DATA FOR THIS TASK Block Start
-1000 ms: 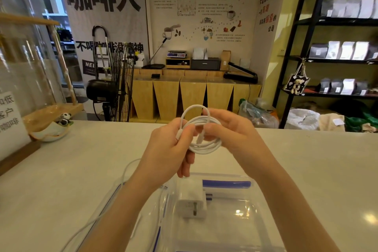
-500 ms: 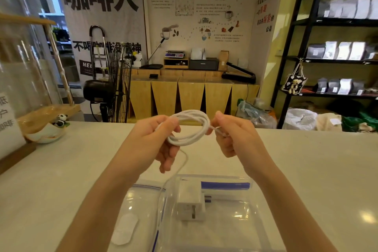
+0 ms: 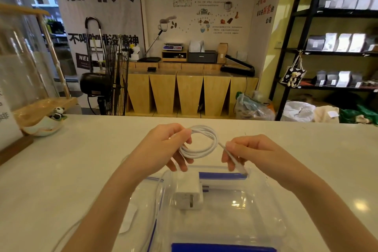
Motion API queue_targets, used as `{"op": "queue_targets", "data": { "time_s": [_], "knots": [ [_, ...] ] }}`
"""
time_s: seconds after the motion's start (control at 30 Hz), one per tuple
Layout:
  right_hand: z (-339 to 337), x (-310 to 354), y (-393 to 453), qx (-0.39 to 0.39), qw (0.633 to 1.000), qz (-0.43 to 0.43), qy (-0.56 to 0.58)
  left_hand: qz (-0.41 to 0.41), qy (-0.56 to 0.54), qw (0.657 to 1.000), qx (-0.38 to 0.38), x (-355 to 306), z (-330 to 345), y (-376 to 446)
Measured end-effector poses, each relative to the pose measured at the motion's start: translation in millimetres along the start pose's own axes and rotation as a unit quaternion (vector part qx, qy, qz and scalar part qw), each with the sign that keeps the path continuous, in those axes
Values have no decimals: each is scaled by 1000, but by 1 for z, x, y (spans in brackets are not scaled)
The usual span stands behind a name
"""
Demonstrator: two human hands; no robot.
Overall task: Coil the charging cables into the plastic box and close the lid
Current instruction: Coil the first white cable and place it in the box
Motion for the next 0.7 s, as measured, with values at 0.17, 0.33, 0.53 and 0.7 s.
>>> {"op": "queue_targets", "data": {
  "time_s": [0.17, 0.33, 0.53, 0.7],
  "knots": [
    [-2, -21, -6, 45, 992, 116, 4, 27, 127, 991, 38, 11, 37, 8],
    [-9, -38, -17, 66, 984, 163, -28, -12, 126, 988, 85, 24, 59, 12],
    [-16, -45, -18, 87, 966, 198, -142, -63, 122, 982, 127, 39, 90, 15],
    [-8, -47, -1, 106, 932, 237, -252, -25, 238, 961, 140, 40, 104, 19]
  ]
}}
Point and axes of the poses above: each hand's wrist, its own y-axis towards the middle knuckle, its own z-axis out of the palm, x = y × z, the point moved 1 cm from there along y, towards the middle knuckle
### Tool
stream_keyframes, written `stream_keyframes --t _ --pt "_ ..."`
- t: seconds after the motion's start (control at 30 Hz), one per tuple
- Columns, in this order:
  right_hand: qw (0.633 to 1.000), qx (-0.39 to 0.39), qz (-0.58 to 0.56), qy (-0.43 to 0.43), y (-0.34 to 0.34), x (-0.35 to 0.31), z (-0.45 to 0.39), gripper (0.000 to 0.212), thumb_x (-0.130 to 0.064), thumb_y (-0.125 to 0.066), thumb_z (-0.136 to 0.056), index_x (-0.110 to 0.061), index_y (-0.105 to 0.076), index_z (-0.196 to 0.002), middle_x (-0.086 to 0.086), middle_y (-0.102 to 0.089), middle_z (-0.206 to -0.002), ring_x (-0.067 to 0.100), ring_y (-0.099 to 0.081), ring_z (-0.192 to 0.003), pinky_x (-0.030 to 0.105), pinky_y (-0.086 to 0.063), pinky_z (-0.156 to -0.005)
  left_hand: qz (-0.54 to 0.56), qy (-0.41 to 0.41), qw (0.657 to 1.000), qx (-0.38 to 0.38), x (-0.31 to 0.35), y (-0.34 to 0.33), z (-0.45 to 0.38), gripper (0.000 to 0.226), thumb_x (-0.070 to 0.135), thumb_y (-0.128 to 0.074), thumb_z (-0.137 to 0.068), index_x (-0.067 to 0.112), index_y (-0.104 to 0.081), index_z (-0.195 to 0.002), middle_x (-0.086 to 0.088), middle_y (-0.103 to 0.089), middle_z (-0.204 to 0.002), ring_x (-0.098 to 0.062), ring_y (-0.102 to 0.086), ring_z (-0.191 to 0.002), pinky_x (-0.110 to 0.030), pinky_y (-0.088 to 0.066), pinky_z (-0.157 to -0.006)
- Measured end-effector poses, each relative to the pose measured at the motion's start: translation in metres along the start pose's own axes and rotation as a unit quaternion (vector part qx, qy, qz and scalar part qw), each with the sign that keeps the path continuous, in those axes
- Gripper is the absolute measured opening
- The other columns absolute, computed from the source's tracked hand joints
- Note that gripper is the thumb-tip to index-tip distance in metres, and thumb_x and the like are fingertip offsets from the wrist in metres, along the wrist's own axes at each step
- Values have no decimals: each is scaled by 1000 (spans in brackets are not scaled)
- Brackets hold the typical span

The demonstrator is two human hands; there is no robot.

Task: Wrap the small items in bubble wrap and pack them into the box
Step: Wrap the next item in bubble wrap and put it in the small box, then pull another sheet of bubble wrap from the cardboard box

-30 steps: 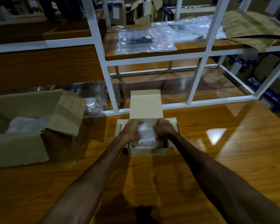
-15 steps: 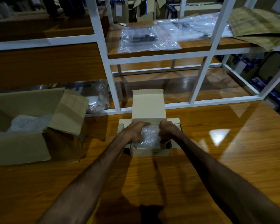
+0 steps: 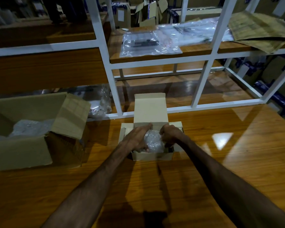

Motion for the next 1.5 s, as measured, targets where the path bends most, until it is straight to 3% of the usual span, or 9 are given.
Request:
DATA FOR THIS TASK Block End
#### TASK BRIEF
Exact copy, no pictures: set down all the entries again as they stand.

#### ANSWER SPACE
-1000 ms: 
-500 ms: 
+0 ms: 
Motion API queue_targets, used as `{"op": "queue_targets", "data": { "time_s": [_], "knots": [ [_, ...] ] }}`
"""
time_s: seconds after the motion's start (control at 30 Hz), one per tuple
Layout:
  right_hand: z (-339 to 337), x (-310 to 354), y (-393 to 453), qx (-0.39 to 0.39), qw (0.633 to 1.000), qz (-0.43 to 0.43), qy (-0.56 to 0.58)
  left_hand: qz (-0.41 to 0.41), qy (-0.56 to 0.54), qw (0.657 to 1.000), qx (-0.38 to 0.38), x (-355 to 306), z (-330 to 345), y (-376 to 446)
Measured end-effector poses, each relative to the pose measured at the motion's start: translation in millimetres along the start pose's own axes and rotation as a unit quaternion (vector part qx, qy, qz and scalar part qw), each with the sign that keeps the path continuous, in those axes
Values have no decimals: each is scaled by 1000, but by 1 for z, x, y (spans in brackets are not scaled)
The usual span stands behind a name
"""
Demonstrator: two human hands; no robot.
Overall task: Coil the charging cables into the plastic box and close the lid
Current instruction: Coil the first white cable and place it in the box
Motion for the next 0.7 s, as measured, with values at 0.17, 0.33, 0.53 and 0.7 s.
>>> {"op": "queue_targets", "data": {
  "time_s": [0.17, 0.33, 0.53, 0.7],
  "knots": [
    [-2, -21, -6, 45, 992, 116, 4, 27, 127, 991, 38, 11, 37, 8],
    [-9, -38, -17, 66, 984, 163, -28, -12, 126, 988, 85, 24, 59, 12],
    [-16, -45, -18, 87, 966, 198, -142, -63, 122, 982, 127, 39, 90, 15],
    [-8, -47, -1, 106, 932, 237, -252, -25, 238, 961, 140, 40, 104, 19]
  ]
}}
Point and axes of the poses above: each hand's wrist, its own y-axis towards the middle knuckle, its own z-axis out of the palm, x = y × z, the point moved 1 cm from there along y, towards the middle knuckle
### Tool
stream_keyframes, written `stream_keyframes --t _ --pt "_ ..."`
- t: seconds after the motion's start (control at 30 Hz), one per tuple
- Columns, in this order:
  right_hand: qw (0.633 to 1.000), qx (-0.39 to 0.39), qz (-0.58 to 0.56), qy (-0.43 to 0.43), y (-0.34 to 0.34), x (-0.35 to 0.31), z (-0.45 to 0.39), gripper (0.000 to 0.212), thumb_x (-0.130 to 0.064), thumb_y (-0.125 to 0.066), thumb_z (-0.136 to 0.056), index_x (-0.110 to 0.061), index_y (-0.105 to 0.076), index_z (-0.196 to 0.002), middle_x (-0.086 to 0.086), middle_y (-0.102 to 0.089), middle_z (-0.206 to -0.002), ring_x (-0.067 to 0.100), ring_y (-0.099 to 0.081), ring_z (-0.192 to 0.003), pinky_x (-0.030 to 0.105), pinky_y (-0.086 to 0.063), pinky_z (-0.156 to -0.005)
  left_hand: qz (-0.54 to 0.56), qy (-0.41 to 0.41), qw (0.657 to 1.000), qx (-0.38 to 0.38), x (-0.31 to 0.35), y (-0.34 to 0.33), z (-0.45 to 0.38), gripper (0.000 to 0.226), thumb_x (-0.070 to 0.135), thumb_y (-0.128 to 0.074), thumb_z (-0.137 to 0.068), index_x (-0.067 to 0.112), index_y (-0.104 to 0.081), index_z (-0.195 to 0.002), middle_x (-0.086 to 0.088), middle_y (-0.103 to 0.089), middle_z (-0.204 to 0.002), ring_x (-0.098 to 0.062), ring_y (-0.102 to 0.086), ring_z (-0.191 to 0.002), pinky_x (-0.110 to 0.030), pinky_y (-0.088 to 0.066), pinky_z (-0.157 to -0.006)
- Measured end-effector poses, each relative to the pose measured at the motion's start: translation in metres along the start pose's own axes and rotation as a unit quaternion (vector part qx, qy, qz and scalar part qw), each with the sign that keeps the path continuous, in those axes
- Gripper is the absolute measured opening
- The other columns absolute, computed from the source's tracked hand joints
- Note that gripper is the thumb-tip to index-tip distance in metres, and thumb_x and the like are fingertip offsets from the wrist in metres, along the wrist's own axes at each step
- Values have no decimals: each is scaled by 1000 (spans in brackets are not scaled)
- Brackets hold the typical span

The demonstrator is two human hands; there is no robot.

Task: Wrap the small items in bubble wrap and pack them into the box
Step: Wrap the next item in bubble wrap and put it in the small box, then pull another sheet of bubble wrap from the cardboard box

-30 steps: 
-15 steps: 
+0 steps: 

Motion for the next 1.5 s, as measured, targets where the path bends most, until it is straight to 3% of the usual span, or 9 are given.
Request:

No more output is given for this exercise.